Problem
Using the records below, give again exactly the lines from the line that contains "pinpoint the fluorescent" through the line that contains "the white air", both ends included, and only those.

Records from a data collection
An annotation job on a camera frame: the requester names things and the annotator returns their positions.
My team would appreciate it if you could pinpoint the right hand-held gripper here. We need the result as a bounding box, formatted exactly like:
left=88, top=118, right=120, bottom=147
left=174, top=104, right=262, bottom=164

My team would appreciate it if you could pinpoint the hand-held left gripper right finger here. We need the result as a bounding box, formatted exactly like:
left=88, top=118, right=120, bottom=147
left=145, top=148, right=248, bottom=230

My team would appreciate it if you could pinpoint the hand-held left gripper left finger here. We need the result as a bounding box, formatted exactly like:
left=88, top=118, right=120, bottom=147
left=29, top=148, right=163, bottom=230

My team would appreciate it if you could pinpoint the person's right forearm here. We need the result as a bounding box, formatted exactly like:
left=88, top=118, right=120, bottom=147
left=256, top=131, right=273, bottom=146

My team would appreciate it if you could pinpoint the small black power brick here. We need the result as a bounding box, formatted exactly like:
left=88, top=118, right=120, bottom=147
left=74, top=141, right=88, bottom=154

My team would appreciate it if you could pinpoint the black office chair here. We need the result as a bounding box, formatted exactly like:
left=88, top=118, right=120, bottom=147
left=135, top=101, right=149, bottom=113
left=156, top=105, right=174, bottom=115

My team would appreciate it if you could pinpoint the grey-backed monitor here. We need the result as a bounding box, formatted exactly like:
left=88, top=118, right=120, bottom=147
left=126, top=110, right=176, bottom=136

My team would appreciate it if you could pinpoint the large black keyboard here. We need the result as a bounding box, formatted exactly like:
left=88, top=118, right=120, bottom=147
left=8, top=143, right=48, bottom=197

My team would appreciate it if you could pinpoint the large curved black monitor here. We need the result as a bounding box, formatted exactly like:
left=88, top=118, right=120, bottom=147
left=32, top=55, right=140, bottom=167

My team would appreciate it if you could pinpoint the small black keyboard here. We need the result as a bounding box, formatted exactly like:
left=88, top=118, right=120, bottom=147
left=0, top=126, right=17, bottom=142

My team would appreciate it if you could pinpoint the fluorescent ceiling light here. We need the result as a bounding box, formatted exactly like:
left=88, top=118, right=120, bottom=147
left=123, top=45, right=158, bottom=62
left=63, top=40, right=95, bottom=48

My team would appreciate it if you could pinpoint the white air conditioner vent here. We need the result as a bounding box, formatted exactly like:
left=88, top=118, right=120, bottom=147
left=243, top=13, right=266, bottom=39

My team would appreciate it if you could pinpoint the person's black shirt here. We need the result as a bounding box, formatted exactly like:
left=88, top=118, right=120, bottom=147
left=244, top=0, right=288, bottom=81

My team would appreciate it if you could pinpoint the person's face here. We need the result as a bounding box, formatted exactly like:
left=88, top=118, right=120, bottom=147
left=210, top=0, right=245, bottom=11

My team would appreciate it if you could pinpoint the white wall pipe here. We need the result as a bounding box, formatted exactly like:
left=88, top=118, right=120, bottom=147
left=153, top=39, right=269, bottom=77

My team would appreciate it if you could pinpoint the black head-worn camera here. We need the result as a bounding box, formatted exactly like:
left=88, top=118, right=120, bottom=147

Answer section
My team would appreciate it if you could pinpoint the fluorescent ceiling light here. We need the result as a bounding box, formatted exactly like:
left=88, top=118, right=120, bottom=147
left=123, top=45, right=158, bottom=62
left=63, top=40, right=95, bottom=48

My team would appreciate it if you could pinpoint the white air conditioner vent here. We need the result as a bounding box, formatted exactly like:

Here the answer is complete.